¿Por qué los cuidados deberían ser parte de la protección social?
15.02.2026
Hoy nuestra principal fuente de financiamiento son nuestros socios. ¡ÚNETE a la Comunidad +CIPER!
15.02.2026
La autora de esta columna analiza las ventajas de la ley que crea el Sistema Nacional de Cuidados. Sostiene que «con la tramitación de este proyecto de ley, Chile está comenzando a avanzar en esta línea que algunos vemos con esperanza, y que esperamos que en el siguiente gobierno esto siga siendo fomentado».
Crédito imagen de portada: Víctor Huenante/ Agencia Uno
Desde las ciencias sociales, el estudio de los cuidados ha sido extendido y ya lleva varios años avanzando. En esta literatura sobre cuidados existe un gran acuerdo: los cuidados tienen, y más aún, deben ser considerados parte de la protección social. Como muy bien lo han dicho María Nieves Rico y Claudia Robles:
“El cuidado es un bien público esencial para el funcionamiento de las sociedades, un derecho fundamental y una necesidad en diversos momentos del ciclo de vida. En América Latina, la forma en que es provisto origina desigualdades profundas. Estas se expresan en una organización social que asigna a las mujeres el trabajo de cuidado remunerado y no remunerado, con frecuencia, a expensas de su bienestar, oportunidades laborales y protección social, bajo la ausencia de respuestas públicas suficientes y adecuadas para quienes requieren de cuidado y sus cuidadoras, y una oferta de mercado sumamente segmentada”.
Recientemente la Corte Interamericana de Derechos Humanos en San José, Costa Rica, ha publicado el reconocimiento de la existencia de un derecho humano autónomo al cuidado. En este escrito se identifica entonces que el cuidado debe “comprende el derecho de toda persona a contar con el tiempo, espacios y recursos necesarios para brindar, recibir o procurarse condiciones que aseguren el bienestar integral suyo o de otros y les permitan desarrollar libremente sus proyectos de vida, de acuerdo con sus capacidades y etapa vital. Sostuvo que este derecho encuentra su fundamento y alcances en el principio de corresponsabilidad social y familiar, en el principio de solidaridad, y en el principio de igualdad y no discriminación. Además, estableció que el derecho al cuidado tiene tres dimensiones básicas: ser cuidado, cuidar y el autocuidado”.
Ideas que, como identificarán, se encuentran en parte retratadas en los contenidos de la ley que despachó el congreso.
Otros países ya nos llevan la delantera en este tema.

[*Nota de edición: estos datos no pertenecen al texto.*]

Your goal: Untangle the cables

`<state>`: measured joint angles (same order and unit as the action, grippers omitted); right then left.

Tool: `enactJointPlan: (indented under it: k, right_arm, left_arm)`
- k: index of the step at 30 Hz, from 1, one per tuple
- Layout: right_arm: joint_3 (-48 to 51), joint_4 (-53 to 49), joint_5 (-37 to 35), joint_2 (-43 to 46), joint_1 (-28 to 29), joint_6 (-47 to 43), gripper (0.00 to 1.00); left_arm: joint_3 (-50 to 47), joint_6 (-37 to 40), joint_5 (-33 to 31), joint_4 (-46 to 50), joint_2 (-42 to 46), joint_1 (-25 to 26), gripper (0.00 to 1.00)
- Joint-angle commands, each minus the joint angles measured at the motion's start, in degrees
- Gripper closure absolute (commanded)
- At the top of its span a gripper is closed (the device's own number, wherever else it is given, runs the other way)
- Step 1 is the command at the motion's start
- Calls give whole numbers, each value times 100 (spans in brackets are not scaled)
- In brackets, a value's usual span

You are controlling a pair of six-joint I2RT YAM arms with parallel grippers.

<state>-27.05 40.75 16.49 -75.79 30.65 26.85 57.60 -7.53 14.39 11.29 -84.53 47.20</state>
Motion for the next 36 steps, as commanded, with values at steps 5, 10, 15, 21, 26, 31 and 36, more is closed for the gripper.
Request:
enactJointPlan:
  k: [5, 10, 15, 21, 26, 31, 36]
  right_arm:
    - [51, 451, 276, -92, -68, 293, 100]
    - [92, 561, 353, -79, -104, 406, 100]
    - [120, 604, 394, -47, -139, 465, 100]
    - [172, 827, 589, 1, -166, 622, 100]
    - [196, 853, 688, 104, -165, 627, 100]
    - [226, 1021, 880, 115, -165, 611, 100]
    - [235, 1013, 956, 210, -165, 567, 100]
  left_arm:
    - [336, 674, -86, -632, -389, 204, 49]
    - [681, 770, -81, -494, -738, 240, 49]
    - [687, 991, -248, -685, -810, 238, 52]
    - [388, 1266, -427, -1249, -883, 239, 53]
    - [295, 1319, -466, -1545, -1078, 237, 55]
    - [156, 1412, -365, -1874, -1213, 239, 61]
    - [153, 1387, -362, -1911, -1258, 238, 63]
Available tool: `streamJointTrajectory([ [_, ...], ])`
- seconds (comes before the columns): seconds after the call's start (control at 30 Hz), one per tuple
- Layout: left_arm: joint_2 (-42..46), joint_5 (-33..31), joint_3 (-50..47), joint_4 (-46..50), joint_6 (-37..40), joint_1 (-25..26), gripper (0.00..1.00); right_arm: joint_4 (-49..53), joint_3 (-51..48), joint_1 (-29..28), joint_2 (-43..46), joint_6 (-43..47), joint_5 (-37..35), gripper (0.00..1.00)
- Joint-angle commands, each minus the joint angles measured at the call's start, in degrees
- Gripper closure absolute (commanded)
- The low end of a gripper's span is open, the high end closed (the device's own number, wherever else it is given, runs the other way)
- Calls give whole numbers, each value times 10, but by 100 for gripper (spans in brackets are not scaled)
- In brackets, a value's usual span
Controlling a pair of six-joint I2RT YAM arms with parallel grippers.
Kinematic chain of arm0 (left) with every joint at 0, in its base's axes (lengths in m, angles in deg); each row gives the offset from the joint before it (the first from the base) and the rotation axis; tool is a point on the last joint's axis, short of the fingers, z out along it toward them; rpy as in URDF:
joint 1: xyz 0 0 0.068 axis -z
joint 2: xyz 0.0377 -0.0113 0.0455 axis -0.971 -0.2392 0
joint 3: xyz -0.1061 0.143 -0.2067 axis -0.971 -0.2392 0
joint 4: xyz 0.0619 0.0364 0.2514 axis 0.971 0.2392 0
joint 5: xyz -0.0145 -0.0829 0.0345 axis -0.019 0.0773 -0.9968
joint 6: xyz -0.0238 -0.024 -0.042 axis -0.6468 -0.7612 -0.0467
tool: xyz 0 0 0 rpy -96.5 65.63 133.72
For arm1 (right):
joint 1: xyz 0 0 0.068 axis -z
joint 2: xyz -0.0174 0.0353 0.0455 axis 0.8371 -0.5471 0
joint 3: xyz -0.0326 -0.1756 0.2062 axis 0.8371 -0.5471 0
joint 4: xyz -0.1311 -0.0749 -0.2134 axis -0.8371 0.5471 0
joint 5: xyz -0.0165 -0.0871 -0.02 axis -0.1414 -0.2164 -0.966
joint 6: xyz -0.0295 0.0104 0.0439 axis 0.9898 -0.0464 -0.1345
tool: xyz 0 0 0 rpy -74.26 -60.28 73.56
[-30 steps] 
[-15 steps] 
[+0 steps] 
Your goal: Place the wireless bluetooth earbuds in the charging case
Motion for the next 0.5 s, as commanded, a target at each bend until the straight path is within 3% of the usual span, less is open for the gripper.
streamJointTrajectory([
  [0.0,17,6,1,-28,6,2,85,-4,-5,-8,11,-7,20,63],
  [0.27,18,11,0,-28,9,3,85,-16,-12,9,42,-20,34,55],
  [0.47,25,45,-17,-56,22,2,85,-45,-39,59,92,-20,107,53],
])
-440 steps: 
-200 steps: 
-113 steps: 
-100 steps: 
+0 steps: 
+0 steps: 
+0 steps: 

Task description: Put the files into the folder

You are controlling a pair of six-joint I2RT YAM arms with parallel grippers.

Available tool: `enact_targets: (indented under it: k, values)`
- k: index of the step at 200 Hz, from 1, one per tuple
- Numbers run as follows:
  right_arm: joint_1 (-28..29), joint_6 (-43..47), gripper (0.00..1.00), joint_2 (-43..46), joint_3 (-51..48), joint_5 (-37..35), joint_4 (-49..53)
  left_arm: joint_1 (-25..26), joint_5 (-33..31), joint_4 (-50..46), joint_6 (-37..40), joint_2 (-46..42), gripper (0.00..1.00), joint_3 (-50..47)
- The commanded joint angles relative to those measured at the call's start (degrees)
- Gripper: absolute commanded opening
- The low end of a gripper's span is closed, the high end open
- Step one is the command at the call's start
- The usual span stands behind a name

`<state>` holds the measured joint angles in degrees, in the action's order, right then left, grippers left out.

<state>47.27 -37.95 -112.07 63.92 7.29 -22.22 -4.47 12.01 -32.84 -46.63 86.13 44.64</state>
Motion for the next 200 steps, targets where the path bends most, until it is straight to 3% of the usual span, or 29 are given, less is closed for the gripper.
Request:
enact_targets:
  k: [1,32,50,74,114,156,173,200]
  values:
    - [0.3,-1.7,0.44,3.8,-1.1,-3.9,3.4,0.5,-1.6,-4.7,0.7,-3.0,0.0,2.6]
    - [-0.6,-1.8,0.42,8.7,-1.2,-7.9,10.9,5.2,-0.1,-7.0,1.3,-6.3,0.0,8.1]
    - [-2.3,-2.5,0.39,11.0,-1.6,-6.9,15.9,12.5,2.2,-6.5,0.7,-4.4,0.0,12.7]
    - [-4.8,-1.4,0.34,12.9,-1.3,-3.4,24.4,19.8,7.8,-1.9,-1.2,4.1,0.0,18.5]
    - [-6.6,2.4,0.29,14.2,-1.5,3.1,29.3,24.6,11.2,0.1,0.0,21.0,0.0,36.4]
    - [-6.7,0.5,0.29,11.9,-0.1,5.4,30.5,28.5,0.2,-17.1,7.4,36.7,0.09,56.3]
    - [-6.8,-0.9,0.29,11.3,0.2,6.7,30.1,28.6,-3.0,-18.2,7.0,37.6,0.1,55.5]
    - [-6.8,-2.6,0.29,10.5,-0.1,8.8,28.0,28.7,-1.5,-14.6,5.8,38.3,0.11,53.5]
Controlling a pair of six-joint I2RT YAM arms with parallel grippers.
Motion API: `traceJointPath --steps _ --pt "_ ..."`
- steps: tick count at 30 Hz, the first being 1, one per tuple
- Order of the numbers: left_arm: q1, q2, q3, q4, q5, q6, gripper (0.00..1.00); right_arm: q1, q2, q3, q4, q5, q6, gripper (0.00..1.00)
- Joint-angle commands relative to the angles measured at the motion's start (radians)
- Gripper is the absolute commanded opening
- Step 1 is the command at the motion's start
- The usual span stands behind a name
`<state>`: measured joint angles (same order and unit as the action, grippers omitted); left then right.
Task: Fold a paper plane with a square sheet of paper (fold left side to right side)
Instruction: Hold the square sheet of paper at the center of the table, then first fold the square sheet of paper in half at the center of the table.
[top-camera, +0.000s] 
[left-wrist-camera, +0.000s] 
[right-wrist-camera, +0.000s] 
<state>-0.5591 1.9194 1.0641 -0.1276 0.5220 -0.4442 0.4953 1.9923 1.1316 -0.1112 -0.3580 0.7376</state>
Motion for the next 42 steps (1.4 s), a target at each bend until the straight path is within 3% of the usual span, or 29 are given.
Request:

España ha aplicado una diversidad de proyectos en promoción de ecosistemas locales de cuidados, como la diseñada en Gipuzkoa, País Vasco, llamada Zaintza Herrilab que busca mejorar la atención a personas mayores dependientes que residen en sus hogares, con un foco especial en la participación comunitaria. En Reino Unido es usual ver programas sociales (y su promoción a lo largo del país) que se centran en apoyar el cuidado de personas en situaciones más difíciles, como personas mayores, con discapacidad, y niños/as y adolescentes.
En Sudamérica también tenemos ejemplos a seguir, y que valen la pena considerar para evaluar cómo proyectar esta legislación en términos prácticos a futuro. De hecho, Uruguay lleva la delantera en tanto el 2015 fue el primer país en Latinoamérica en aprobar la implementación del Sistema Nacional de Cuidados, en donde se propone un modelo de responsabilidad compartida entre las familias, el Estado y la sociedad para personas en dependencia a través de la existencia de distintos servicios sociales. Establece así el cuidado como un derecho social y no solo como una responsabilidad privada.
Acorde con la literatura y los avances internacionales, podemos hablar de la indiscutible relevancia que tiene la incorporación de los cuidados como uno de los pilares fundamentales de la protección social de cualquier sociedad. El mes pasado el proyecto de ley reconoce el derecho al cuidado fue despachado por el Congreso. Más específicamente el proyecto reconoce, entre otros aspectos, el derecho a recibir cuidados, a cuidar y al autocuidado de todas las personas sin distinción. Además de ello, crea el Sistema Nacional de Apoyo y Cuidados. Así, con la tramitación de este proyecto de ley, Chile está comenzando a avanzar en esta línea que algunos vemos con esperanza, y que esperamos que en el siguiente gobierno esto siga siendo fomentado. Las especificidades sobre cómo realizar la incorporación de los cuidados es otra conversación más extensa; y posiblemente, para tratar en más de una columna.